=== WHAT YOU ARE ASKED TO DO ===
None of the images should appear in your copy. Transcribe the data in full.

=== GIVEN DATA ===
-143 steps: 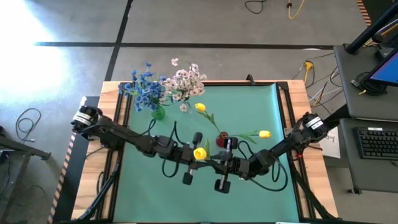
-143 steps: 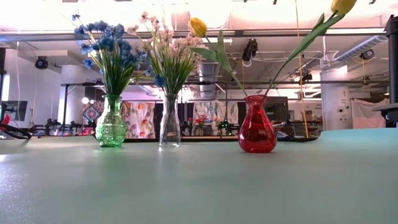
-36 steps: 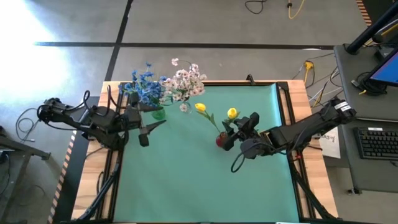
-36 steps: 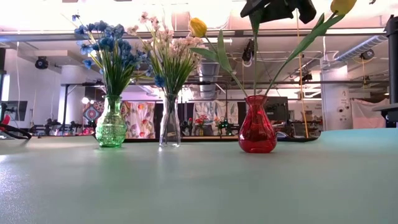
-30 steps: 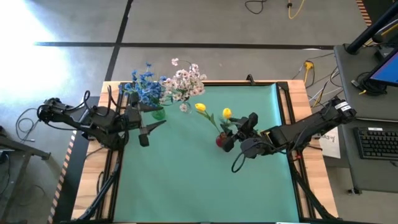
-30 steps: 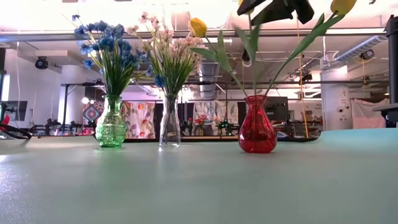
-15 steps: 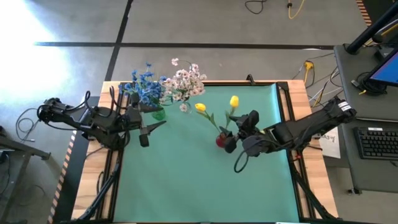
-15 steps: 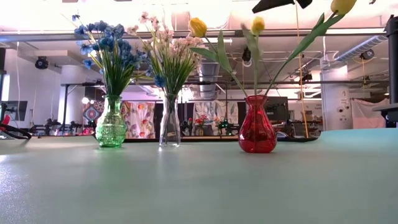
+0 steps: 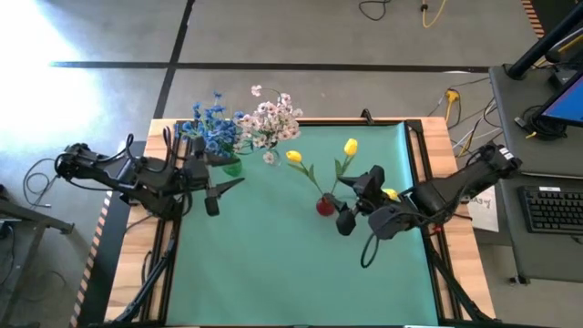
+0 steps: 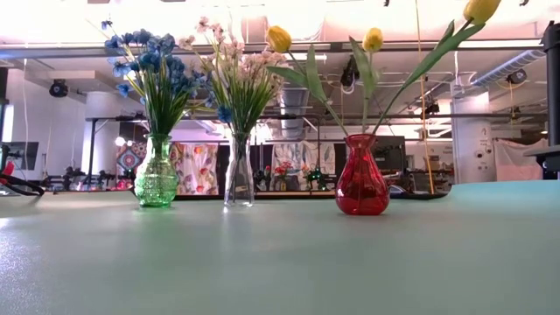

=== EXERCISE SOLUTION ===
-143 steps: 
-143 steps: 
-36 steps: 
-36 steps: 
-30 steps: 
-30 steps: 
-15 steps: 
-15 steps: 
+0 steps: 
+0 steps: 

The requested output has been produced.